(Exercise prompt)
A single number is needed: how many lines of the data below contain "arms".
---------- The records ----------
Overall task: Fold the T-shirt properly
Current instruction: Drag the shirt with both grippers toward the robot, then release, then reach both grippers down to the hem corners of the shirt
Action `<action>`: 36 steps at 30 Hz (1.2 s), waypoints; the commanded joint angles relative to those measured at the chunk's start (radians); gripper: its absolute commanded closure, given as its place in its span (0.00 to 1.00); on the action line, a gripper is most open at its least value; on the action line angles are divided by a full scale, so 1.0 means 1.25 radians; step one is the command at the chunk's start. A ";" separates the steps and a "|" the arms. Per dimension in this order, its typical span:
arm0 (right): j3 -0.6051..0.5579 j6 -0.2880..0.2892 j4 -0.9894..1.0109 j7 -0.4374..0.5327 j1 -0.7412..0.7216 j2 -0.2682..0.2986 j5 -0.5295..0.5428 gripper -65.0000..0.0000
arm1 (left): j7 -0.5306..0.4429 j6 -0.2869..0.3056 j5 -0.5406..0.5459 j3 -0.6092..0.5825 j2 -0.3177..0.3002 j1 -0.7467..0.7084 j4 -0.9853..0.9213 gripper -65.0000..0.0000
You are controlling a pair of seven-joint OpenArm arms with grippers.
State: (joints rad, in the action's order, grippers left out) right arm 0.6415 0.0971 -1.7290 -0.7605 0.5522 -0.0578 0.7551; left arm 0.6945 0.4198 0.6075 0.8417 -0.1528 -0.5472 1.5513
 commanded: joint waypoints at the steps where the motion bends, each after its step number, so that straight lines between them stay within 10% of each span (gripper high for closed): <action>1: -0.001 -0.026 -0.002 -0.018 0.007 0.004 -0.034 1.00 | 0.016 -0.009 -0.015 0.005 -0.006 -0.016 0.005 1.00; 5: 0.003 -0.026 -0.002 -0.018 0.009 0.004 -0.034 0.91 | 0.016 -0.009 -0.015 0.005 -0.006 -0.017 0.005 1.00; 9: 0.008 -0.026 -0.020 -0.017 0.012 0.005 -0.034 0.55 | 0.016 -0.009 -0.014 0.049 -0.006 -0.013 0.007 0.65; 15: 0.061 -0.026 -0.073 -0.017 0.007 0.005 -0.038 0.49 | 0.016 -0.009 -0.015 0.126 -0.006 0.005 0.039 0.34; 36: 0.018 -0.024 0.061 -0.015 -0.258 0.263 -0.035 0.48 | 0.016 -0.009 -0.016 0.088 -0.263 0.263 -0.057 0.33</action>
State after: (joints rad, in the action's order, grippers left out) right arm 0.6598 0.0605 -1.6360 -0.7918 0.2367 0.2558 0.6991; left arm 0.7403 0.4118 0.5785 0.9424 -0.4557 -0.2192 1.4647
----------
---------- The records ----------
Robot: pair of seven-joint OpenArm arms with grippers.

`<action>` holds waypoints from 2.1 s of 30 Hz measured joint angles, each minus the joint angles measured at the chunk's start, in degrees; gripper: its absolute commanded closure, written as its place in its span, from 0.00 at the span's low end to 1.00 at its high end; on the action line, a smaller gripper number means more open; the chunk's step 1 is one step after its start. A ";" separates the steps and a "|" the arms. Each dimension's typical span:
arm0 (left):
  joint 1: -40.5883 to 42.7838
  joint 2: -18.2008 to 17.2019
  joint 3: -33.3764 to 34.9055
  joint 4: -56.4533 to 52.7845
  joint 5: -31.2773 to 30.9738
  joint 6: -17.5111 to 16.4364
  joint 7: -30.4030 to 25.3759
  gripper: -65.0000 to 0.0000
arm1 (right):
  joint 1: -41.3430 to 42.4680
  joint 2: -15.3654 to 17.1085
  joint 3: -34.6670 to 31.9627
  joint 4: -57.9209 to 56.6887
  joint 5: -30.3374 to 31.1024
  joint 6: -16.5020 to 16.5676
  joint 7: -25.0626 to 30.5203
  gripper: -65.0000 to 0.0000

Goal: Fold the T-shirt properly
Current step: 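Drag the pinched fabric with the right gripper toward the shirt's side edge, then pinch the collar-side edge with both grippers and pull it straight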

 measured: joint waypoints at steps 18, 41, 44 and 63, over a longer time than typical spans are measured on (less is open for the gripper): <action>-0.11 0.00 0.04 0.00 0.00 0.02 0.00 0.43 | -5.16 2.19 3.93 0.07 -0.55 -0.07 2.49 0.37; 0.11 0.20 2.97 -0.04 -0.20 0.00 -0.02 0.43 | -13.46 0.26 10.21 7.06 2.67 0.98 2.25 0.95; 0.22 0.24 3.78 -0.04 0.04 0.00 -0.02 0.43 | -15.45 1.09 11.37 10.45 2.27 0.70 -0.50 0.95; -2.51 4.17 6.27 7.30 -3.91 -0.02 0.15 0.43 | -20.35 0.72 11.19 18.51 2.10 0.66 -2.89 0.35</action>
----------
(Solution)
4